After a stretch of silence where I suspected the woman had fallen asleep, I said, “Can you tell me this story?”
The hag grinned, revealing gaping teeth, and I stifled a shiver.
“Thought you’d never ask.”
Swallowing angry words, I curled my fingers into my clenched fists. Must not slaughter the hag.
She took a deep puff on her pipe and exhaled, beginning her tale.
“Long ago, there was a noble king,” she stated sagely.
“A divine king with the power of the gods. King Helix ruled over a prosperous land. And though the king loved the people as they loved him, he grew lonely and decided to take a queen. Soon after, she bore him a son named Idris.”

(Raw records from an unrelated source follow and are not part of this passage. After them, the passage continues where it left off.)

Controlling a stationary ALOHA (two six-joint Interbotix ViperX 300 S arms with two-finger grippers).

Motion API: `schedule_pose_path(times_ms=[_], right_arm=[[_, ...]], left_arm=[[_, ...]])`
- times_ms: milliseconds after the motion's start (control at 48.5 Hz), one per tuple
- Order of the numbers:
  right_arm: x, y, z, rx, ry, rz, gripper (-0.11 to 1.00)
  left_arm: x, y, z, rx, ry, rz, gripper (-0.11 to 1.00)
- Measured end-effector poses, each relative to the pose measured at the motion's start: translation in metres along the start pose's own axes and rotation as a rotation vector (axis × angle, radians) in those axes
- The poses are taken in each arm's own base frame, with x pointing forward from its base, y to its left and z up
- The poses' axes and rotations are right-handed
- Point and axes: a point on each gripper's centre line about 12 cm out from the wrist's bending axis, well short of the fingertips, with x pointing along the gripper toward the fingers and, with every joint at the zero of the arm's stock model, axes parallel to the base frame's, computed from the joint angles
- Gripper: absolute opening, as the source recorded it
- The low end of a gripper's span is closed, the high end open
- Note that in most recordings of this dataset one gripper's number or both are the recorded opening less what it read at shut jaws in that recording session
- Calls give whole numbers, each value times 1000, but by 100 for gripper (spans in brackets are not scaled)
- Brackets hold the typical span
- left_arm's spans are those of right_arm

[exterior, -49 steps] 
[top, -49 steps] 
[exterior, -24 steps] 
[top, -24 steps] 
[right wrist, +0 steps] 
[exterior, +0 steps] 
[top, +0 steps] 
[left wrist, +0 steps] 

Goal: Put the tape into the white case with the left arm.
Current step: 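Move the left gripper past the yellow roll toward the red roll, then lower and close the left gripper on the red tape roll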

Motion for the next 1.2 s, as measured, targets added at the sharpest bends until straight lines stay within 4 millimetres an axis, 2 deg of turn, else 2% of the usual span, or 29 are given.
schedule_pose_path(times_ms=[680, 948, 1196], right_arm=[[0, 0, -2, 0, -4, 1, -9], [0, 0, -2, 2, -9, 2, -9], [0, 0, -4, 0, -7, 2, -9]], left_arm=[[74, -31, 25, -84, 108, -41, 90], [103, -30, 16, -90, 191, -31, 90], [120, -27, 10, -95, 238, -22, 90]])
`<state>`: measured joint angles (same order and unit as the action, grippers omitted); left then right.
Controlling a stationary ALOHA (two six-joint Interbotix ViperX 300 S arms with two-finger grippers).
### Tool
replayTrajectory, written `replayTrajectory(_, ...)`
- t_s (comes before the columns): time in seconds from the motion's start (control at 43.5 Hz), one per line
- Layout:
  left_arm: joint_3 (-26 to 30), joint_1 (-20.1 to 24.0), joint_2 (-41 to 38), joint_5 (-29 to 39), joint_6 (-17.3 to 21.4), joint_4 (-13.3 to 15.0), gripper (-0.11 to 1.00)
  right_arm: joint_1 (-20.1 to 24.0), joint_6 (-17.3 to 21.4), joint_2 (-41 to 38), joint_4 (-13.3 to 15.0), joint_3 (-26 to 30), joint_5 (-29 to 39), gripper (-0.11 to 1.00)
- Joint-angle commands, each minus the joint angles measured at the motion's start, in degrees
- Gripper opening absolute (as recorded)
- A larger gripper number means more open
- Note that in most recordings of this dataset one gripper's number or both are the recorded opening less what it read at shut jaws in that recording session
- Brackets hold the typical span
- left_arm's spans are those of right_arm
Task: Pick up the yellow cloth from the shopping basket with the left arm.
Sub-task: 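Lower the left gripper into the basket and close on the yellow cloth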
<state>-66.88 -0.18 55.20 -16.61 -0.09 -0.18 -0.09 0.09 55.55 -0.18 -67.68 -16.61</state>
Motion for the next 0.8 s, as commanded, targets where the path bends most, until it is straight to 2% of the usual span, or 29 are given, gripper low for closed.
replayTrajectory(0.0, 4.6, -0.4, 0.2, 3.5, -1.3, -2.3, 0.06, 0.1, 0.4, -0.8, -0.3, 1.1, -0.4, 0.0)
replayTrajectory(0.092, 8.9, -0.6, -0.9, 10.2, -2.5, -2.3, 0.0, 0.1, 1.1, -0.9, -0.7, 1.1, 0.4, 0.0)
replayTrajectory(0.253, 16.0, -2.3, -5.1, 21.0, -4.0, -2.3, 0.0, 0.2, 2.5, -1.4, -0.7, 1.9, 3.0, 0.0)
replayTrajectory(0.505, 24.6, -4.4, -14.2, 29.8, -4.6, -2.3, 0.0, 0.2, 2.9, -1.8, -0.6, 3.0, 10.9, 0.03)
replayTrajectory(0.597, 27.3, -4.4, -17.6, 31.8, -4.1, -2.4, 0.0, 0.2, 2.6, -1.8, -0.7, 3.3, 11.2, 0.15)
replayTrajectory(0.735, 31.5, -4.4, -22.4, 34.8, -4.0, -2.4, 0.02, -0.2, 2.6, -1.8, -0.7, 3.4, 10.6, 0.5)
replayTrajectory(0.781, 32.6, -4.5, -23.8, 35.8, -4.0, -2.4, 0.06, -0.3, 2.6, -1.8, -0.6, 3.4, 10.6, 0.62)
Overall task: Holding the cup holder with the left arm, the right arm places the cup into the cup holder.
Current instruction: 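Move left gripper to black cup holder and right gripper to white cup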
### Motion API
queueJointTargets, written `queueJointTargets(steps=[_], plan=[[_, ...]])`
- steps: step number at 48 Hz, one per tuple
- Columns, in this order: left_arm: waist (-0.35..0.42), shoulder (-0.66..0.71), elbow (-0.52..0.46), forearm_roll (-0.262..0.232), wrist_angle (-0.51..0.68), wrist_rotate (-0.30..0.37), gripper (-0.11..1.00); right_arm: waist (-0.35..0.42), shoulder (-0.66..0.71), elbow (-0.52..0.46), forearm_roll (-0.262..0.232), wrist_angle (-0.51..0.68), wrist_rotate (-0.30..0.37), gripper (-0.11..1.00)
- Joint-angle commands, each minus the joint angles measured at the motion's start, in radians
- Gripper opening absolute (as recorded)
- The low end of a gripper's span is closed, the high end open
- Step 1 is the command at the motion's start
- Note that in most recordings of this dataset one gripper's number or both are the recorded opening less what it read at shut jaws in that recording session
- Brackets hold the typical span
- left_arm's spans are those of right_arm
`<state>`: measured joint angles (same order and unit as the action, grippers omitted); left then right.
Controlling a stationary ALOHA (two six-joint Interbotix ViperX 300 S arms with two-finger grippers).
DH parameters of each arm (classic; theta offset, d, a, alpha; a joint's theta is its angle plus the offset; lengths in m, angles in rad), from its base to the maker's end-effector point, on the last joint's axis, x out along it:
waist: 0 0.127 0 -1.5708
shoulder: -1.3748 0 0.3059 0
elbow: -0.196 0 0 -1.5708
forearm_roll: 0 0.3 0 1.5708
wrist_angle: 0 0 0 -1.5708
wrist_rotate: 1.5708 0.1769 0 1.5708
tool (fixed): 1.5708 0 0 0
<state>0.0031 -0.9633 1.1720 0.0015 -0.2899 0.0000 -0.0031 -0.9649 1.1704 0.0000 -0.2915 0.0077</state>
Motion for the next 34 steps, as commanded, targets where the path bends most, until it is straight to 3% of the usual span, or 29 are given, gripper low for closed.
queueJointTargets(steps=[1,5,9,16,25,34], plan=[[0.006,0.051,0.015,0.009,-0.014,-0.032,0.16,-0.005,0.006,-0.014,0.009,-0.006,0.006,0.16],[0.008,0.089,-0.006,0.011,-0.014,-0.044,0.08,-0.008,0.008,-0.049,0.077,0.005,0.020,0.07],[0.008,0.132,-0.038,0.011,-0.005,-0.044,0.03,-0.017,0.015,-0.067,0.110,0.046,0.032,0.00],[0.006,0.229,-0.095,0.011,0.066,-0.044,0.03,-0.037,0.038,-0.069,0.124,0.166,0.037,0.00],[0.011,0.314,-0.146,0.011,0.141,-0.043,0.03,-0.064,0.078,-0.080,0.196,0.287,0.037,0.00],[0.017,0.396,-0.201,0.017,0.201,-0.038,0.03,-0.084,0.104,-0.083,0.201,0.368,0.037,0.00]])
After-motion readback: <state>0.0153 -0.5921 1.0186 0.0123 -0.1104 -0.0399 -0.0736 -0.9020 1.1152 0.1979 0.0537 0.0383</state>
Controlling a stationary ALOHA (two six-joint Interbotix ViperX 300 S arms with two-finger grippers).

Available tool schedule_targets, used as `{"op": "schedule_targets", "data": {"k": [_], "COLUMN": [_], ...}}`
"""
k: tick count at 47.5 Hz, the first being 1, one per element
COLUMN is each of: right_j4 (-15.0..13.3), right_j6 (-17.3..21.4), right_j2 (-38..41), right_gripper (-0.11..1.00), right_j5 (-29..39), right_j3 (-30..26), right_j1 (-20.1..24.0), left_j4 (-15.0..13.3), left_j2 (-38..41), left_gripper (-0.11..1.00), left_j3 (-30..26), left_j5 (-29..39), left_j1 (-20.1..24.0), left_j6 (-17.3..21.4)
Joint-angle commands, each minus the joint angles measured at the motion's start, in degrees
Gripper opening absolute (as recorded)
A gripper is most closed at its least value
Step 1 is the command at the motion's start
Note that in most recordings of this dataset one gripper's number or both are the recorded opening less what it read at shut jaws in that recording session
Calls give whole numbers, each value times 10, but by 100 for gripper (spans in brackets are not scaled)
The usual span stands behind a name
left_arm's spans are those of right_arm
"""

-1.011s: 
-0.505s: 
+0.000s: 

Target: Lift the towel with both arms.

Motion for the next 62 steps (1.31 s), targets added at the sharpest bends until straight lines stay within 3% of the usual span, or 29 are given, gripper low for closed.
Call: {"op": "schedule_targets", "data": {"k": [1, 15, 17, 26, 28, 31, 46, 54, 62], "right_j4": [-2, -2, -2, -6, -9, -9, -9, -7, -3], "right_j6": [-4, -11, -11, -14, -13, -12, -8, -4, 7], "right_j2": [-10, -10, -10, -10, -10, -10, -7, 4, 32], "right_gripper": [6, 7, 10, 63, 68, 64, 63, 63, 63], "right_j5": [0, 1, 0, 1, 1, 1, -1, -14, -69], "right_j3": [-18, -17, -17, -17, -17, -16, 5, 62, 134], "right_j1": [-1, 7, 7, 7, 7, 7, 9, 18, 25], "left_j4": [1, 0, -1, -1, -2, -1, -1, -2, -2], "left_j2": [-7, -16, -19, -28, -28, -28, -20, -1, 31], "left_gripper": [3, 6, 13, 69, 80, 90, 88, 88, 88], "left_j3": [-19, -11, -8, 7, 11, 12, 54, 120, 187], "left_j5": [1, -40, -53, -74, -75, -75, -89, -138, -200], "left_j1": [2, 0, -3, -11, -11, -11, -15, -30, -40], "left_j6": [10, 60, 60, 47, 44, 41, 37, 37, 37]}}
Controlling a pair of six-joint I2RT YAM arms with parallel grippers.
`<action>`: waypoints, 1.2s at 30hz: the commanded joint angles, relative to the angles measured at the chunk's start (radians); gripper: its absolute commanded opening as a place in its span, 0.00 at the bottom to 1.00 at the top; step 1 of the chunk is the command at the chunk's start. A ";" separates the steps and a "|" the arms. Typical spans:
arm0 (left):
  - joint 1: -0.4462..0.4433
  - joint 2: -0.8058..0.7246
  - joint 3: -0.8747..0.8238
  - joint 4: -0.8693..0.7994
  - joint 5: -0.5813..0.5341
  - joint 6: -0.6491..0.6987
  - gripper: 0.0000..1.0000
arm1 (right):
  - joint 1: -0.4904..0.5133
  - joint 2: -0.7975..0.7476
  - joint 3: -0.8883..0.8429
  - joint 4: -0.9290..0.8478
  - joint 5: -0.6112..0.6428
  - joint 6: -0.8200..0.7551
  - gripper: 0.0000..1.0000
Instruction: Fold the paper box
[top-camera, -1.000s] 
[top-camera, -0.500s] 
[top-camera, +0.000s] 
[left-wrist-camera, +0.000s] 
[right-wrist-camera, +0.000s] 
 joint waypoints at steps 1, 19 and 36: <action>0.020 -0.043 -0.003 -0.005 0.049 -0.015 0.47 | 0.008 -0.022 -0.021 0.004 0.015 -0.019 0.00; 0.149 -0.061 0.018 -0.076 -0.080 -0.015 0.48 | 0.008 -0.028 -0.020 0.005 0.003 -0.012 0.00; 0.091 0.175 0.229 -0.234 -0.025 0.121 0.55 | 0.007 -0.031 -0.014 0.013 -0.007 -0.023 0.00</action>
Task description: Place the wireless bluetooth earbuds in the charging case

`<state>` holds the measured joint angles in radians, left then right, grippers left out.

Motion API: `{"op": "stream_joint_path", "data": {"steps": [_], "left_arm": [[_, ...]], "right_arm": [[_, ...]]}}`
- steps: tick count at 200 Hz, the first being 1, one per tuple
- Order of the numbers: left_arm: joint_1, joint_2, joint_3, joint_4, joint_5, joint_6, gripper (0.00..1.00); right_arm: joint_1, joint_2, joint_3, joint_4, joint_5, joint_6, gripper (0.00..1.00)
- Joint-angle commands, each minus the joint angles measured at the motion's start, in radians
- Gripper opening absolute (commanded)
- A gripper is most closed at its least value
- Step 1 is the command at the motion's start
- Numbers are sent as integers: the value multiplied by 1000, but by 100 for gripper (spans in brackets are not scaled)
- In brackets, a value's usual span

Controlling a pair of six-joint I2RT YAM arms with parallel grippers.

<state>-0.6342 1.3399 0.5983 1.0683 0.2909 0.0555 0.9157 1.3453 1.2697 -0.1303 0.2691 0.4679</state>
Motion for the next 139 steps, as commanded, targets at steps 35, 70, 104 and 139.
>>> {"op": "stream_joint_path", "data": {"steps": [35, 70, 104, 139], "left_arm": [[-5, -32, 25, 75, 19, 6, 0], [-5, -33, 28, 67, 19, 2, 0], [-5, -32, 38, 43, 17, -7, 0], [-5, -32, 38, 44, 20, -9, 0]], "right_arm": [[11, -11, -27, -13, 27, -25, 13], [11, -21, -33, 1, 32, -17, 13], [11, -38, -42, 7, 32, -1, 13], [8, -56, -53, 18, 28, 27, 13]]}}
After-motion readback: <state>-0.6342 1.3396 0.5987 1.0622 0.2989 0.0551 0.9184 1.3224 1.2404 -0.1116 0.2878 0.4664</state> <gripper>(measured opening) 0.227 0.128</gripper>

Runa snorted her distaste for this part of the narrative.
“For a time, the king was happy. Except, the queen, she was a frigid, calculating soul. Before long, it became clear she’d mated with the king, not out of love but greed.
“Again, the king grew lonely. Until a beautiful female vampire crossed his path. More and more, the king visited the woman, and soon, he became obsessed with her. That obsession produced a son.”
“I’m to assume I am that son?” I scoffed. If she wanted me to gasp and wail in surprise, she was to be disappointed. After all I’d been through, there was little that could shock me.
Yaga’s cloudy eyes locked on me, tracking my reaction. At my continued silence, she huffed a sigh.
“The vampiress was an intelligent woman. She knew if anyone were to discover the affair, she and her child would become targets of the king’s enemies.
So, she met with a powerful hag from a neighboring village and begged for a spell.
One fashioned to hide her child’s identity.
Sensing this child had an important future, the hag did as the vampiress asked. ”
Runa leaned back from her adopted mother, frowning. “It was you who put the shield on his powers.”
Yaga grimaced. “For all the good that it did. Not long after that, the queen learned of the king’s infatuation, and she flew into a rage. Fearful the king’s bastard would jeopardize her own son’s claim to the throne, she sent assassins to kill the vampiress and her child.
“Fearing for her son, the king’s mistress fled in the middle of the night.
She sought the aid of a young sorceress rumored to have a unique gift and begged the woman to help.
The sorceress offered to open a portal to another land.
However, she warned the price of such a spell would cost the young mother everything. ”
At this, Runa stiffened. “One of my ancestors did this?”
“Yes, child.” Yaga stroked her hair. “Your great-grandmother.”
Meaning, between Yaga and Runa’s grandmother, our lives had been intertwined since the beginning. A connection that wasn’t lost on me.
“So it was, with a heavy heart, the king’s mistress sent her child into a foreign land.”
An image of my mother flooded my brain. One of her crying, kissing my cheeks, and then thrusting a blade into her chest.
Portal magic required a blood sacrifice. My mother sacrificed herself to protect me.
I wasn’t abandoned. Rejected. This news should have offered me some comfort. It didn’t, as I was no longer a child who cared about such things. The story Yaga told felt long separated from me. As if it had happened to someone else.
“The king mourned the loss of his lover and son. When he discovered what his queen had done, he cursed his remaining child, ensuring the realm would reject Idris when it came his time to rule.
“Furious, the queen plotted, and when her son was old enough to claim the throne, murdered the divine king. When the kingdom’s sacred arbor rejected the cursed son, his mother urged him to capture a sorceress who could force a bond.
Problem was, a sacrifice was needed. Knowing her actions were the cause of his curse, the queen surrendered her life so that her son could access Carcerem’s power. ”
Shadows from the flickering flames haunted Runa’s expression. “So, not only did my sister open a connection between the two, she was ultimately responsible for the queen’s death.”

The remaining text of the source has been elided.